I say this as I stare at the melamine-wrapped bouquet slumbering on top of the pile of garbage in the trashcan outside the bar. The reflecting moonlight bathes the flowers in a gaudy opalescent hue further adding to the artificiality of the bouquet.
Because carnations aren’t real flowers. They are the daydreams of hopeless romantics and manufactured in a secret lab and mass distributed to supermarkets and bodegas.
At some point or another in my life, I have seen every flower that my florist displays, thriving in the wild or its respective native habitat. Lilies formed an intoxicating blanket as honeymoon lovemaking among hidden trails on the big island of Hawaii occurred with reckless abandon.
A patchwork quilt of tulips danced and bowed under the gentle breeze of Dutch windmills as I sat mesmerized high on hashish.

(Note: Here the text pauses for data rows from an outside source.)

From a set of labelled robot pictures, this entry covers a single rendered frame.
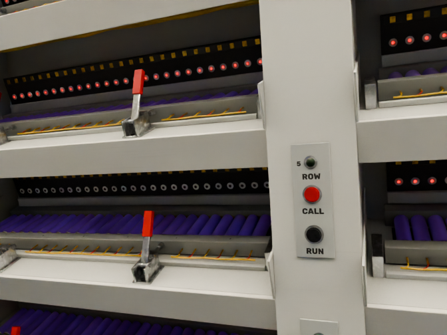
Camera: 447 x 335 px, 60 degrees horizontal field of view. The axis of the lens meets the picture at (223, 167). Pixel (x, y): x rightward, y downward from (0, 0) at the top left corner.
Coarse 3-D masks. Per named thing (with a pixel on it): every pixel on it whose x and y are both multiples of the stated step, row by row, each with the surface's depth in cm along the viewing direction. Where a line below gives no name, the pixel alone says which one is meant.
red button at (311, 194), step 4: (308, 188) 41; (312, 188) 41; (316, 188) 41; (308, 192) 41; (312, 192) 41; (316, 192) 41; (308, 196) 41; (312, 196) 41; (316, 196) 41; (308, 200) 41; (312, 200) 41; (316, 200) 41
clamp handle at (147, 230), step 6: (144, 216) 53; (150, 216) 53; (144, 222) 53; (150, 222) 52; (144, 228) 52; (150, 228) 52; (144, 234) 52; (150, 234) 52; (144, 240) 52; (144, 246) 52; (144, 252) 52; (144, 258) 52
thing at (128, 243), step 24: (0, 240) 67; (24, 240) 65; (48, 240) 63; (72, 240) 62; (96, 240) 60; (120, 240) 58; (168, 240) 56; (192, 240) 55; (216, 240) 53; (240, 240) 52; (264, 240) 51
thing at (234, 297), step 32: (128, 256) 58; (160, 256) 57; (192, 256) 55; (224, 256) 54; (0, 288) 60; (32, 288) 57; (64, 288) 55; (96, 288) 53; (128, 288) 51; (160, 288) 49; (192, 288) 48; (224, 288) 47; (256, 288) 46; (192, 320) 49; (224, 320) 47; (256, 320) 46
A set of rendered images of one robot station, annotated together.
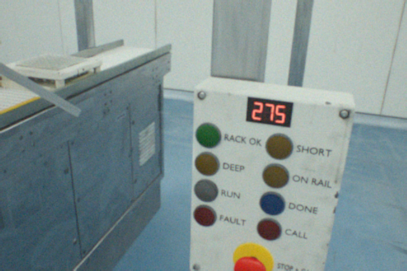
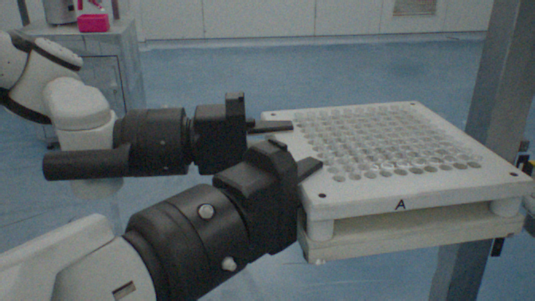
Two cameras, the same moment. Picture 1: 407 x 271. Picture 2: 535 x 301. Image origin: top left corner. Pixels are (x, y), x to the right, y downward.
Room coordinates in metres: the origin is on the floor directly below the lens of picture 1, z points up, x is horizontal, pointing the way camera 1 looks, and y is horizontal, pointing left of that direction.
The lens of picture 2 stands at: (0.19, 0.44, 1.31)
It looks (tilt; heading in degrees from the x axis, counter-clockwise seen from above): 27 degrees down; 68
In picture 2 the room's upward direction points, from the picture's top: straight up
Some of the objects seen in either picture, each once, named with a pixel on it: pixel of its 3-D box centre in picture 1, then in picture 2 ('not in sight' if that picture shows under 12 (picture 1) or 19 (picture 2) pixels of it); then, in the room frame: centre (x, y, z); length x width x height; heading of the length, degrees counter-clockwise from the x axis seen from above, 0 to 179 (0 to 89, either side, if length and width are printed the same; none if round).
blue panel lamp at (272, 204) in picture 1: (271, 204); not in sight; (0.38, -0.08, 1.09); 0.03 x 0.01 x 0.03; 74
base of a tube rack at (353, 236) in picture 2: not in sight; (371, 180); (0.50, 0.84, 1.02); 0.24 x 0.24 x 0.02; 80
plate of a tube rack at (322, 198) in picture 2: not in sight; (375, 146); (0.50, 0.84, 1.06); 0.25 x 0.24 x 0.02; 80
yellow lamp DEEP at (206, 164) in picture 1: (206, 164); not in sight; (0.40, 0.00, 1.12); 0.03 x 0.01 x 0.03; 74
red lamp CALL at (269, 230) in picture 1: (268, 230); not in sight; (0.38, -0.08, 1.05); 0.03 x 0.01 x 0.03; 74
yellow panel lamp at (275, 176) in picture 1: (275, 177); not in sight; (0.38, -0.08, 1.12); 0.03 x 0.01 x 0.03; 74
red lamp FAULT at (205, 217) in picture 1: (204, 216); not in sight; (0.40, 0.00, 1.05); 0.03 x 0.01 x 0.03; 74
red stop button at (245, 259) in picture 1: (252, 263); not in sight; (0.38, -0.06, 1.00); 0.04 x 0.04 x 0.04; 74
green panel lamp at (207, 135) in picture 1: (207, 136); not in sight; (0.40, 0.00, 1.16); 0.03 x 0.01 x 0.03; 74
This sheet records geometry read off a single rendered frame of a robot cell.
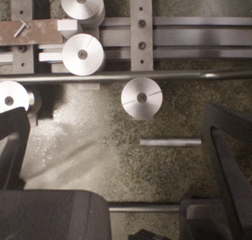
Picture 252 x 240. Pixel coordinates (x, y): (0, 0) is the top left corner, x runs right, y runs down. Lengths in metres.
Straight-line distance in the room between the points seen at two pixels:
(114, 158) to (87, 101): 0.10
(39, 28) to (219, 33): 0.25
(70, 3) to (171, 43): 0.15
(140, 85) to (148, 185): 0.18
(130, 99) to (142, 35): 0.10
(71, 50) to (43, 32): 0.05
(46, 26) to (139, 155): 0.23
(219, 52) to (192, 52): 0.04
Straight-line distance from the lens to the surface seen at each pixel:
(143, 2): 0.35
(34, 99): 0.32
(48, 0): 0.42
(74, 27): 0.29
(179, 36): 0.36
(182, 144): 0.38
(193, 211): 0.32
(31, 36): 0.33
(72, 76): 0.29
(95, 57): 0.29
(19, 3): 0.38
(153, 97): 0.29
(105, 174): 0.40
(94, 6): 0.30
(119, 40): 0.35
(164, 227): 0.44
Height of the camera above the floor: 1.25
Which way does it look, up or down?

Rivulets of blood have flown freely from hastily plucked roses from a neighbor’s garden in a last minute attempt to appear as an old-souled romantic on countless first dates that never went anywhere.
But I have never seen carnations.
In grade school art classes, we were taught how to make carnations out of intricately folded tissues; our childhood foray into floral origami. We were encouraged to give them to our “significant others” in full view of the class on Valentine’s Day. There was no escaping the humiliation; you couldn’t hide from an unrequited flower delivery.
As a kid, I collected daisies, black-eyed Susans and daffodils by the fistful in the meadows that would be plowed under and turned into condominiums that we could never afford. My mother was so eager to receive the ragged bouquet I created she dropped her lit Virginia Slim into the thick rust-colored shag carpet nearly burning our two-bedroom efficiency to the ground.
As an adult, I grew hydrangeas in my back yard. I became a mad alchemist and tinkered with soil acidity to change the showy mopheads from a psychedelic Jimi Hendrix purple, to a cotton candy pink whenever the mood suited me.
Like Frankenstein’s monster I became an expert at reanimating hyacinth bulbs after an extended slumber in my freezer. I sniffed their exorbitant fragrance until I grew nauseated.
Every summer I measured my son’s growth as he stood next to the sunflowers that grew in the garden. They dwarfed him initially; benevolent giant yellow cyclops that cast a weary-eye upon his wayward toddling steps.
But I never saw carnations.
I pulled the bouquet from the garbage and turned it over in the moonlight. Even the reflected shadows seemed exaggerated and untrue. The blood red and bone white of the flowers flashed a malevolence reserved for a car wreck, which seemed fitting.
You can’t apologize with fake flowers; it means the apology was as insincere and artificial as the flowers themselves. Whatever the trespass was, it would be repeated.
You can’t say I love you with artificial flowers. Like the flowers themselves, the love isn’t real either. Showy and boastful in an instance, manufactured on the spot with some end game in mind. Maybe meaningless sex so quick, the relationship would be over before the flowers began to wilt.
Whoever received the flowers understood the true nature of carnations. They don’t exist in nature and therefore, they didn’t deserve a presence in their life.
They found their rightful home with the rest of the castaway detritus.